Clarence Henry Warren (1895-1966)

Post date: Sep 23, 2020 8:21:33 PM

Clarence Henry Warren was born in Kilburn but his family moved to Mereworth sometime before the 1901 census. In 1901 the family were living at the Post Office, The Street, Merworth where his father was a grocer and Sub Postmaster. Clarence was the youngest of 3 children, all boys, and already attending school. In 1911 he is the only child at home and still at school.

He wrote many books on the countryside of which A Boy in Kent, published in 1937, is one. It is an account of his boyhood in Fladmere (=Mereworth) and includes an excellent chapter, called The Gay Invaders, on the hop pickers of Mereworth. Given his date of birth the account is pre-WWI. It is thus based on recollections about 20 years before Orwell was hop-picking in Brewers Hall Farm, Mereworth. The summary below does not capture the beautiful style in which the account is written.

It describes the defensive prepations of the villagers in anticipation of the September invasion: the pubs getting in extra beer; picking all ripe crops of damsons and apples; repairing fences and hedges; the procurement of more tea, sugar, flour, cheeses etc to sell to the hoppers; removal of all goods from shop windows; the creation of a high barricade round the counters.

It describes the hop fields out of season: "a complicated system of poles and wires and string"; "men on long stilts"; spraying "yellow clouds of sulphur ..against the blight".

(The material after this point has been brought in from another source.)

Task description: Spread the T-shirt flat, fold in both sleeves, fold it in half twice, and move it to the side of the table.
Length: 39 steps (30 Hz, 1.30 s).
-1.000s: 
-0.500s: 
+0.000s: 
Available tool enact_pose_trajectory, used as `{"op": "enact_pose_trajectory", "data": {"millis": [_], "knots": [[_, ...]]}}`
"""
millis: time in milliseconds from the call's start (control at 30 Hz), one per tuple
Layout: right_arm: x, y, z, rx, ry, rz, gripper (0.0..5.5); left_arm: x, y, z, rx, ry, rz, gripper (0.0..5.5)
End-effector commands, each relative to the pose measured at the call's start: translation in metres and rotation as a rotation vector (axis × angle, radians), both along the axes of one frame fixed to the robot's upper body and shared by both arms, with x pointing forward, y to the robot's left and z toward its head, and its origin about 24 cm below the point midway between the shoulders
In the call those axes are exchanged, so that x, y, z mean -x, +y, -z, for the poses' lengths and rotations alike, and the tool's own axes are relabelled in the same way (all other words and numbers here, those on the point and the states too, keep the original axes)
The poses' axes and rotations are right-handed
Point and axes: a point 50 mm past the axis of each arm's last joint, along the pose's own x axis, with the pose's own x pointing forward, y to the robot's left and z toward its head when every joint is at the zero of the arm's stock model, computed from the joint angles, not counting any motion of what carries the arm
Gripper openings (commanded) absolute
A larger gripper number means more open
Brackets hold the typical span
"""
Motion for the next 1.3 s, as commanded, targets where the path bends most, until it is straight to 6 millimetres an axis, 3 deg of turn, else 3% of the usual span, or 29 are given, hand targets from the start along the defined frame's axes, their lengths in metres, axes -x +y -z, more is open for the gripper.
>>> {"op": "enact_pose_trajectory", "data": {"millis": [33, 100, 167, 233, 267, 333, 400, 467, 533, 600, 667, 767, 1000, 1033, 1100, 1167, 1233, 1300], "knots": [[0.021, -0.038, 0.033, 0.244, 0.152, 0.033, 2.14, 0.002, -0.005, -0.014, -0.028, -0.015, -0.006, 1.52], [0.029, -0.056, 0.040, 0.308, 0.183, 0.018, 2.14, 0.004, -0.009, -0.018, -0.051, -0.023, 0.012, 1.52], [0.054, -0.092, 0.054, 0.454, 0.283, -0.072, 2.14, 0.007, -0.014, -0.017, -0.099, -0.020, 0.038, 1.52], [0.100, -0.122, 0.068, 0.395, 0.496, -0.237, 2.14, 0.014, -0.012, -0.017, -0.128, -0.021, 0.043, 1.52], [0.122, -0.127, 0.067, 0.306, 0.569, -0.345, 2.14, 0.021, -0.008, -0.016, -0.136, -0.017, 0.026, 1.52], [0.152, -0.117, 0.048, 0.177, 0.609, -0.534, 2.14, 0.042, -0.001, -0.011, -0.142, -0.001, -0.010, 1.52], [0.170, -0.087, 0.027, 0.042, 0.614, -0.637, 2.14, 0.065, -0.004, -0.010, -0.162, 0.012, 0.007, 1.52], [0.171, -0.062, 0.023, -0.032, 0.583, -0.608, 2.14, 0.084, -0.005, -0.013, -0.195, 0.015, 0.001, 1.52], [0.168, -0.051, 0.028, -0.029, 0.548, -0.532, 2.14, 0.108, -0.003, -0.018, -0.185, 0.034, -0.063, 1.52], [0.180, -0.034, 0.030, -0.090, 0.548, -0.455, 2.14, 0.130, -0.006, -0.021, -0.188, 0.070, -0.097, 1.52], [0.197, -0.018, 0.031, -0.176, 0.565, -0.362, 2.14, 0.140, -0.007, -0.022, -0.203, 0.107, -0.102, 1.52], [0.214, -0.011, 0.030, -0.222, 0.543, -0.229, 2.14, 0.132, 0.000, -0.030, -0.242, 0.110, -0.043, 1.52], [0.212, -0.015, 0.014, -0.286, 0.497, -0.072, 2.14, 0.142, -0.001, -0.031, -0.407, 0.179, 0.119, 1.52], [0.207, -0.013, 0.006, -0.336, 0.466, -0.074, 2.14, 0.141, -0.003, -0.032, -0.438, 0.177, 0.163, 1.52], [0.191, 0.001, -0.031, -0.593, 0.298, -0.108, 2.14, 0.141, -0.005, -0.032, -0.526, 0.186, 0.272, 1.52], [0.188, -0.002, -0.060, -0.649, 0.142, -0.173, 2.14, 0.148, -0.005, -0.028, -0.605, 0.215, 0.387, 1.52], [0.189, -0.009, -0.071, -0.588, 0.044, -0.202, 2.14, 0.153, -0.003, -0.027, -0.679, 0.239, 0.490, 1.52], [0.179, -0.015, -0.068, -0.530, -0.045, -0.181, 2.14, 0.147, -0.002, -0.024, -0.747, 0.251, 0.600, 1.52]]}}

The first invaders to arrive were 'casuals' (without a job) on foot pushing their belongings on prams, together with 'toffs' intending to get best huts and have a few days holiday before picking begun. 'Rowdies' arrived in due course, some in wagons but majority by hop -picking special trains into Wateringbury, stopping at every pub on the way from the station. Would crowd into shop bantering with his father. Description of characters such as Mrs Eliza Grunter and Long Tom. Respected neither person or property; policeman cycled around but disappeared if trouble.

In hop gardens were orderly enough and worked hard. They sang all the latest popular songs such as "Down at the ol' Bull an' Bush". Description of the measurer and the bookie- one year measurer "caught by his heels and tipped headlong among the stinging hops, It was an old trick, practiced on most people in time." Ladies from the village also came to pick as well as the missionary with a reminder about the prayer meeting to be held. Work went on all night in the oast houses.

Description of hailstorm in one year resulting in children taxing the resources of the Hop-pickers hospital -a small room in a cottage with one nurse. Clarence's parents restricted his mixing with hoppers in the fields, which he resentd, but he mixed with them in the shop in the evening.

On Sundays hoppers brought their dinners to the bakers for cooking. After church and dinner they crowded in public houses, danced and sang. Friends came down from London for the day.

Clarence "admired them all, but most I admired the gypsies.... a people apart, silent and unapproachable...lived in painted caravans." Some farmers refused to employ gypsies, who disliked and blamed for any theft. One year at end of picking two clans met in village for a reconciliation but which degenerated into a massive fight between them.